EPA staff in its general comments states, as given, "the
objective of increasing relevance without major dislocations
within the involved National Laboratories...."  If it is
presumed that National Laboratories are invariably the best
place to carry out this work, the Subcommittee would seriously
question such presumption.

     The total budget committed to this segment of
energy-environment research is not inconsequential.  Every
proposal's budget requests more funds than originally allocated
because the work is being reoriented.  This may, among other
things, indicate a deficient level of scientific expertise, in the
laboratories, in toxicology and especially in air pollution toxicology.

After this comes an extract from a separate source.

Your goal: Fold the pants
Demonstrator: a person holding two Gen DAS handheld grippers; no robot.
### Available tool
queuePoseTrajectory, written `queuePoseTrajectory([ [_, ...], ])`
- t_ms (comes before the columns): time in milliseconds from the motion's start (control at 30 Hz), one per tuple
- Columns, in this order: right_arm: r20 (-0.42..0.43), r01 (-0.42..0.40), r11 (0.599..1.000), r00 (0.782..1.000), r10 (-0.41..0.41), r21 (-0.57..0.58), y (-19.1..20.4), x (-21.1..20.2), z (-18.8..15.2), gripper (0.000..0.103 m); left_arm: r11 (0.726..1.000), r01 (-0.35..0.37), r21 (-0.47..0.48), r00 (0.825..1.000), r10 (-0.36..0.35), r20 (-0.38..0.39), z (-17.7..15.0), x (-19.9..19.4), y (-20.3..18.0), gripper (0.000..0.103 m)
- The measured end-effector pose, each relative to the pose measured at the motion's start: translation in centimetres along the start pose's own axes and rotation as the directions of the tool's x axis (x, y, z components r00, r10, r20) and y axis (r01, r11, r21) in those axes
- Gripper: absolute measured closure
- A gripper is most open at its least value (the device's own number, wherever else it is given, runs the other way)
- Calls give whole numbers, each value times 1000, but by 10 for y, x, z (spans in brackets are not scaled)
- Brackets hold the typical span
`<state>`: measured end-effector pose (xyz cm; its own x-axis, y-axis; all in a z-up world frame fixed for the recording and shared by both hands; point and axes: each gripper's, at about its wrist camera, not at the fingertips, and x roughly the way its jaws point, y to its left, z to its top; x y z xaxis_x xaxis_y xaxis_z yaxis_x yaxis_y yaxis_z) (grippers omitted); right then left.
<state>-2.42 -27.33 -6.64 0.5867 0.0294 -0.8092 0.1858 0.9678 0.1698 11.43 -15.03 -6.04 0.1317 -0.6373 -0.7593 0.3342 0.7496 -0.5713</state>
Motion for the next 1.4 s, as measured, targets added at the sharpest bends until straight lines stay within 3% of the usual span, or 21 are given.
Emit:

     A very thorough review will be necessary to upgrade the
scientific content of the projects.  There is a point, however,
where reviewers cannot help except by writing protocols.  Then
one must ask, is this group capable of carrying out the
experiments even given acceptable protocols?  The present
federal support of research is, by necessity, a highly
competitive endeavor, and those who cannot compete will not be
supported.  Should not the same standard of quality be applied
here as elsewhere?

     The Subcommittee favors application of the highest
standards of quality, the most detailed review possible, and
giving priority to the most relevant proposals,  Undoubtedly
such reviews, to be impartial, require a great deal of effort by
reviewers, grantees, and administrators.  If the program is to
be reoriented to SPA's needs and kept on track to meet these
needs, then EPA review is and will be essential.

     There is still a lack of cohesiveness in the overall
goals of these proposals.  Eventually a further redirection,
review, and winnowing will be needed to accomplish an
integrated and well conceived program.

     Clinical Studies

     The Subcommittee, in general, endorses the quality and
direction of the program in controlled human exposure to air
pollutants.  Because information obtained from such studies can
be immediately relevant to setting air quality standards, even
further expansion of effort in this area should be encouraged.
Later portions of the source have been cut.